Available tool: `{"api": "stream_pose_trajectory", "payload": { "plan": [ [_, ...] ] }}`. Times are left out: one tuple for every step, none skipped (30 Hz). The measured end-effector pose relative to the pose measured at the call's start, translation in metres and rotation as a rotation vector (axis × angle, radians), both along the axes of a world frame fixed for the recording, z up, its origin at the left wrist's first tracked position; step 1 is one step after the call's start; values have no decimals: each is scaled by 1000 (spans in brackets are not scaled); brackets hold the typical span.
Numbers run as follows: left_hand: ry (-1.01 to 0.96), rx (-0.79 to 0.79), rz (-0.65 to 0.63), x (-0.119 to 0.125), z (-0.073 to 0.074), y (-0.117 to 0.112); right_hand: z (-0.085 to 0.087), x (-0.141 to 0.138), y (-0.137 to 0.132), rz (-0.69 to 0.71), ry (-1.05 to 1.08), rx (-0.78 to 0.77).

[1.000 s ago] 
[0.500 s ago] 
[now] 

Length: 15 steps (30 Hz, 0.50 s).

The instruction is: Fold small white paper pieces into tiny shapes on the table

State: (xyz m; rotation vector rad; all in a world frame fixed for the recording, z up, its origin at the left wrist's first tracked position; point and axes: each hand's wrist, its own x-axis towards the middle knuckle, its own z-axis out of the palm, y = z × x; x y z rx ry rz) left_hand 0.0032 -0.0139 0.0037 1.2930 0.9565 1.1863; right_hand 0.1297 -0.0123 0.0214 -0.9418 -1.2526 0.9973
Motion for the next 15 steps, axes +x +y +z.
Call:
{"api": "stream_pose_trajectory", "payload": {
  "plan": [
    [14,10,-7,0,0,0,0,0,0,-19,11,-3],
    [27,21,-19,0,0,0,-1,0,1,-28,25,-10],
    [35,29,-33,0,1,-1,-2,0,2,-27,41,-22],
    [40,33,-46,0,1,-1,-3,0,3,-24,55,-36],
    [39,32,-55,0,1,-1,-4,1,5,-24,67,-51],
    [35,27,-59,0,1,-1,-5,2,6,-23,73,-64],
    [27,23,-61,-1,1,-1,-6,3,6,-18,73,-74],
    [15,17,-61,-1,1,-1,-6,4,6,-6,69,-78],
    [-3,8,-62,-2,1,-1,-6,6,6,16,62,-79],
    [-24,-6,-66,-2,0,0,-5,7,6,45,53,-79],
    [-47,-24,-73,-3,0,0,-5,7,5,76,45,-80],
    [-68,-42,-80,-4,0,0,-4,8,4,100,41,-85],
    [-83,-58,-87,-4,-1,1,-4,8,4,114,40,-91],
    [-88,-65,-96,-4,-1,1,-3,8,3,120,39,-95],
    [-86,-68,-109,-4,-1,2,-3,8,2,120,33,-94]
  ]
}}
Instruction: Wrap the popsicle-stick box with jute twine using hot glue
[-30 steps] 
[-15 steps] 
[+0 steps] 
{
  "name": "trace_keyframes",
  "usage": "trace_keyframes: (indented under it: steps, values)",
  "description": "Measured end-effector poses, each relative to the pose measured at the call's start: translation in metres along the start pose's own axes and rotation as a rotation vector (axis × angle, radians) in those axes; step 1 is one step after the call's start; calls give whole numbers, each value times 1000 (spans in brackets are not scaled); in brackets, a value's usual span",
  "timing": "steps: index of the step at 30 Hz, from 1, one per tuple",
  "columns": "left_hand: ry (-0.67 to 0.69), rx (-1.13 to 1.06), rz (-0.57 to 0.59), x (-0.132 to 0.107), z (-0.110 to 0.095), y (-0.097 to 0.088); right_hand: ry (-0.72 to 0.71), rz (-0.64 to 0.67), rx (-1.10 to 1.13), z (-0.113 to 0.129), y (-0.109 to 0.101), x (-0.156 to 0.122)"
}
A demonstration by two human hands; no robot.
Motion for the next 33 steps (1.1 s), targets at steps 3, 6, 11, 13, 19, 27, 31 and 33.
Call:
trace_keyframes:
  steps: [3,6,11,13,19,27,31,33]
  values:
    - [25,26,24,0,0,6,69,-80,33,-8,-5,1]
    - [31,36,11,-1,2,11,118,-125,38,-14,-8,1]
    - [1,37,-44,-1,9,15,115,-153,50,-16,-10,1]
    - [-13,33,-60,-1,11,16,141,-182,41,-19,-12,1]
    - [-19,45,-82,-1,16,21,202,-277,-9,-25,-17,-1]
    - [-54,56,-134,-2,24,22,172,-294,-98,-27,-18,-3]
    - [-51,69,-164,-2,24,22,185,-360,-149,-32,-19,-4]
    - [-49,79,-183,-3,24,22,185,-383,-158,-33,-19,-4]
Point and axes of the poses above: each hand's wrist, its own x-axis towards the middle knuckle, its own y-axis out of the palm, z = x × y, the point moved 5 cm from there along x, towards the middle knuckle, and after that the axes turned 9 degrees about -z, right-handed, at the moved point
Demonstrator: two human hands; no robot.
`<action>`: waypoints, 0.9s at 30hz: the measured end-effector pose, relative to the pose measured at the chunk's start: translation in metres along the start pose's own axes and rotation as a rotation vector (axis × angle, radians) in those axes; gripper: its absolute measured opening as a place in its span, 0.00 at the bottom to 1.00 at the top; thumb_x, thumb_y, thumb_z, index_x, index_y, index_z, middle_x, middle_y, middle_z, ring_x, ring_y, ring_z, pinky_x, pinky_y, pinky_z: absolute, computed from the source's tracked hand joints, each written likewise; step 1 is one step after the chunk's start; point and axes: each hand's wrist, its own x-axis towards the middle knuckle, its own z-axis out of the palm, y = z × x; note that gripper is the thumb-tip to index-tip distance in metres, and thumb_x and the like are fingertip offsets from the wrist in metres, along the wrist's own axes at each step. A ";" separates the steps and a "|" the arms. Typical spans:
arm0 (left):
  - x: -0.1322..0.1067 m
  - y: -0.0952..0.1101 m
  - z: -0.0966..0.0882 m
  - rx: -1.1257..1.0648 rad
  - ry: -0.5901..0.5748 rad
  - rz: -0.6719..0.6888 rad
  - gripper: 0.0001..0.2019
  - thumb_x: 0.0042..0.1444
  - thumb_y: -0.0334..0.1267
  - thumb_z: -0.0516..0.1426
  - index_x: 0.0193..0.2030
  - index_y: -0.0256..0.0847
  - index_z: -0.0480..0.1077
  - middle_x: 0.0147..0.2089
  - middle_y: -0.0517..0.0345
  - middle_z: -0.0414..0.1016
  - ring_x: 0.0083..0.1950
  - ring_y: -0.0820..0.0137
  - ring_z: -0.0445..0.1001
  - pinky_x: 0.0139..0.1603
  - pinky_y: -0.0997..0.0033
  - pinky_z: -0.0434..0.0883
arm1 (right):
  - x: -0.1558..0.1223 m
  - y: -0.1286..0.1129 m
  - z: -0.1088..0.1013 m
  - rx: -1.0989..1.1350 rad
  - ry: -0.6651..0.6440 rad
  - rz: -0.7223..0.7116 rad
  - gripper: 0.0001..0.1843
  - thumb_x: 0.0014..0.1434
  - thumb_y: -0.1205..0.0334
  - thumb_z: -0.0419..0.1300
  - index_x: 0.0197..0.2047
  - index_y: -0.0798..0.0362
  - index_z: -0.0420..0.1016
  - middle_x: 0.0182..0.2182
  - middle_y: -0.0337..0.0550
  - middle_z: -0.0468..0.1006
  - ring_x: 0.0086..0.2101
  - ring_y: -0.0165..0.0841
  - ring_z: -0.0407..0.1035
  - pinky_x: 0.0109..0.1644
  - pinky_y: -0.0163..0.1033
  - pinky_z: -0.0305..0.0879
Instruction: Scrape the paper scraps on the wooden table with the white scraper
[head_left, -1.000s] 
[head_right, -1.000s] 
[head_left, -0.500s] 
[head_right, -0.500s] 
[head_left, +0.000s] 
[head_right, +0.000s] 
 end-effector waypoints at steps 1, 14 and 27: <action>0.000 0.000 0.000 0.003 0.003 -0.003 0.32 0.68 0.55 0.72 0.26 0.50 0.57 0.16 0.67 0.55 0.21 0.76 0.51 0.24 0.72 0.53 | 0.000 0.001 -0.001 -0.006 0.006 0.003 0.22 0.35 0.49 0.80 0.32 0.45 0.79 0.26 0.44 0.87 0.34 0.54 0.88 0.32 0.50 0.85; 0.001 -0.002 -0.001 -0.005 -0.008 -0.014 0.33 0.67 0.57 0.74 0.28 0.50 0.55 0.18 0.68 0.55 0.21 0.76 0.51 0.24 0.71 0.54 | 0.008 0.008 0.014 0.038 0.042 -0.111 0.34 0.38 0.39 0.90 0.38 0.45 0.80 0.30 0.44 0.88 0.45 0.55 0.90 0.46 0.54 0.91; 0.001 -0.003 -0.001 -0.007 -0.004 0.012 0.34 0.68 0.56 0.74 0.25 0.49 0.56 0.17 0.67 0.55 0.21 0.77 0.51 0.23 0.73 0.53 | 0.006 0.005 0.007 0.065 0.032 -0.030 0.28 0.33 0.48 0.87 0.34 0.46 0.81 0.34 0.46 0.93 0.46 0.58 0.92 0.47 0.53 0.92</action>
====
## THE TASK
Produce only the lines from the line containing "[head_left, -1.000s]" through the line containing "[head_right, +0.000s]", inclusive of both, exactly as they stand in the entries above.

## SOLUTION TO THE PROBLEM
[head_left, -1.000s] 
[head_right, -1.000s] 
[head_left, -0.500s] 
[head_right, -0.500s] 
[head_left, +0.000s] 
[head_right, +0.000s] 

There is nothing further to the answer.